◆ WHAT TO PRODUCE ◆
Every line containing the word "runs" must be pulled from the records.

◆ RECORDS FOR PROCESSING ◆
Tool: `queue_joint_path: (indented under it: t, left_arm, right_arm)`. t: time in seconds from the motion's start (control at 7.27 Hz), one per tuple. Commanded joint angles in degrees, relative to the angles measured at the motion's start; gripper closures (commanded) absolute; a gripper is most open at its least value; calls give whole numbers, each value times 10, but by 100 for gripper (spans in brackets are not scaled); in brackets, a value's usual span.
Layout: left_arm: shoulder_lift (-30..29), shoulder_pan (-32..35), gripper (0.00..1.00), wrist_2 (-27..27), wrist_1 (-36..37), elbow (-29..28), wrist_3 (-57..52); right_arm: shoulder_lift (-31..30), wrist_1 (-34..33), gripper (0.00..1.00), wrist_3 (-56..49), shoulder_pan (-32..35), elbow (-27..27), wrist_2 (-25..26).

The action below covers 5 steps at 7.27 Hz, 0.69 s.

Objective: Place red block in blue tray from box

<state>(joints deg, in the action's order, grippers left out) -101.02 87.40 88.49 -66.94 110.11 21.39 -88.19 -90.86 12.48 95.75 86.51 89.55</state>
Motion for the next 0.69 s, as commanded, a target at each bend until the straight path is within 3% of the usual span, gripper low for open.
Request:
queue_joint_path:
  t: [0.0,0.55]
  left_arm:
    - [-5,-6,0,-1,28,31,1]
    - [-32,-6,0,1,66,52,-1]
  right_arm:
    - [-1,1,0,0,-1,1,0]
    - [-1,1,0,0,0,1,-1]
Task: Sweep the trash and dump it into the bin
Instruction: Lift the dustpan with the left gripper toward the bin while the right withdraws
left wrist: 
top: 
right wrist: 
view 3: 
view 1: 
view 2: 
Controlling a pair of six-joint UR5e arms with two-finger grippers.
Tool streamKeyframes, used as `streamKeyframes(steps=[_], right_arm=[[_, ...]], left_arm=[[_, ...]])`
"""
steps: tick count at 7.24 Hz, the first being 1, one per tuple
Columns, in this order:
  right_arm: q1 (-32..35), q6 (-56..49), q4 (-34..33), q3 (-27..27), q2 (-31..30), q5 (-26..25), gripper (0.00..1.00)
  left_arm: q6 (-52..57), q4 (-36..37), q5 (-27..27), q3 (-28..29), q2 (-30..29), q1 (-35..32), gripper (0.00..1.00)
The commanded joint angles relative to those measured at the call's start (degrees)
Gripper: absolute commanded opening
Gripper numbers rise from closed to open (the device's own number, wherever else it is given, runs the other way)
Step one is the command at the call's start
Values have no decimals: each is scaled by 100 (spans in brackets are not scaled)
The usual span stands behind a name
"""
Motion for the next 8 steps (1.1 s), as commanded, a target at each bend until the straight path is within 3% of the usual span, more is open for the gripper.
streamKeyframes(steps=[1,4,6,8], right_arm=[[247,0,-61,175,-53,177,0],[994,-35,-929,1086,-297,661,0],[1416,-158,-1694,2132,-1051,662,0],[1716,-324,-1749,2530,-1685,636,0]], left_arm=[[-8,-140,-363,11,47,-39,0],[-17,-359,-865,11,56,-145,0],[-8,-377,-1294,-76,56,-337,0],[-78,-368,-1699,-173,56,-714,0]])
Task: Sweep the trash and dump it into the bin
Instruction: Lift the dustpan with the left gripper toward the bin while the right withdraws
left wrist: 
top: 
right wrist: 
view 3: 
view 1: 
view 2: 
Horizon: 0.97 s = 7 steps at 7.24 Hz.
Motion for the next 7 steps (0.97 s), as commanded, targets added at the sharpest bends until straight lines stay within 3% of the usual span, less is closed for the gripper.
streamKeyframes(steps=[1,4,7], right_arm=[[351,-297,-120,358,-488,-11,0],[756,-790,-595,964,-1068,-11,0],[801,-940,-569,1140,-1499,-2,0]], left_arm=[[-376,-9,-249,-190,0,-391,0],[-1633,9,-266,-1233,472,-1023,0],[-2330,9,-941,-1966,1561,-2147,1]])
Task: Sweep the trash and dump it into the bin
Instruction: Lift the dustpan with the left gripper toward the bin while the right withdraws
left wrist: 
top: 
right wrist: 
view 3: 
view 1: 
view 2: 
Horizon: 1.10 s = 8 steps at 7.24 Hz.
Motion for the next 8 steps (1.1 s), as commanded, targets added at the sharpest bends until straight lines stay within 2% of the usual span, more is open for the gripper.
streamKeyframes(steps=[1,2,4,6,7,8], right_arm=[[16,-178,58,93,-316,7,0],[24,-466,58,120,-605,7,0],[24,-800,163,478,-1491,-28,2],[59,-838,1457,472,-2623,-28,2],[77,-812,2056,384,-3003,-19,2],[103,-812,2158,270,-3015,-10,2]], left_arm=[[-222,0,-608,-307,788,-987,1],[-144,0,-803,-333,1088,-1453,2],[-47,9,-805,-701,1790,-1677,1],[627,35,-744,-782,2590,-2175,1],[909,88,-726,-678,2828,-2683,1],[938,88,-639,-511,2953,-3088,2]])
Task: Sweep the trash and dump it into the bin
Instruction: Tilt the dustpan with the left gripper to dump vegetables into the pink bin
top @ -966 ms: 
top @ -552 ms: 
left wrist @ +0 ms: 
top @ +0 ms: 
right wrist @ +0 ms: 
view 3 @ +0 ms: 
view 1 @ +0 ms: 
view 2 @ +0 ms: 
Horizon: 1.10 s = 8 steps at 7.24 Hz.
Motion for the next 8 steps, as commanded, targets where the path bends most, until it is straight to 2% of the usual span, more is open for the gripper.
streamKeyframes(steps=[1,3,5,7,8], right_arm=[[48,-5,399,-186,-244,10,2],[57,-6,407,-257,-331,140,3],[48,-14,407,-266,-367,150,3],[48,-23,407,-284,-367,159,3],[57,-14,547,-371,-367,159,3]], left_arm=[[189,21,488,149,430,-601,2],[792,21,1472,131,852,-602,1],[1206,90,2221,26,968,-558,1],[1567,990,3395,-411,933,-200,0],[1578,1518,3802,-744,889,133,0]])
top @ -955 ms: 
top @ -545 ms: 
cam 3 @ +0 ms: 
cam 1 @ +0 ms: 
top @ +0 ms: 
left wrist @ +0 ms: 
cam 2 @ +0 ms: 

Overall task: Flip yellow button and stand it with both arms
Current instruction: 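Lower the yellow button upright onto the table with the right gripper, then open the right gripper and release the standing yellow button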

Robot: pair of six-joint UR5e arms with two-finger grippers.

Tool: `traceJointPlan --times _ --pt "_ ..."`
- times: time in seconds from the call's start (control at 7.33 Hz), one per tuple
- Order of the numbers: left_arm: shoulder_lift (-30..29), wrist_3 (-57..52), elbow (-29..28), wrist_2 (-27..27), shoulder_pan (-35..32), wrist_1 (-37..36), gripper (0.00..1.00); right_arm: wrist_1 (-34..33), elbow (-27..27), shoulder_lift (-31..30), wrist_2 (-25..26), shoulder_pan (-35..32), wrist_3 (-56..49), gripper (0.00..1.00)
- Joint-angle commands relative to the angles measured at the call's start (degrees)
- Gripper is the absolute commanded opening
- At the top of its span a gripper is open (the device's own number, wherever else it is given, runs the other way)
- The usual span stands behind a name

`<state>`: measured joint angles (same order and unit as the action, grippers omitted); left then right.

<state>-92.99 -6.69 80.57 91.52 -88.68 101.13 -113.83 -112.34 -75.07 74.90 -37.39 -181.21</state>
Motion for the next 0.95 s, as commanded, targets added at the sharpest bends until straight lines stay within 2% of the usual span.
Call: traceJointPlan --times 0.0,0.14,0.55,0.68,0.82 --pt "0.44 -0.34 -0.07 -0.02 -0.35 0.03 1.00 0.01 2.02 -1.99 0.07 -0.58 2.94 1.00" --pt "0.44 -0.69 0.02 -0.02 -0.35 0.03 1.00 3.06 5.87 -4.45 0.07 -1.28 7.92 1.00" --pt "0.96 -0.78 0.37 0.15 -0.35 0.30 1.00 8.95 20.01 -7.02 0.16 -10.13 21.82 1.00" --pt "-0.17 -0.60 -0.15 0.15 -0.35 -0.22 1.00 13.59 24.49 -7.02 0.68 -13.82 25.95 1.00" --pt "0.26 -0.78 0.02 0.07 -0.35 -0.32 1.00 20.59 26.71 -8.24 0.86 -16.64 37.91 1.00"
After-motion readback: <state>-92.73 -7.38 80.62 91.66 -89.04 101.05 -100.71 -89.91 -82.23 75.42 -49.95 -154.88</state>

◆ ANSWER TO THIS EXERCISE ◆
Gripper numbers rise from closed to open (the device's own number, wherever else it is given, runs the other way)
- At the top of its span a gripper is open (the device's own number, wherever else it is given, runs the other way)

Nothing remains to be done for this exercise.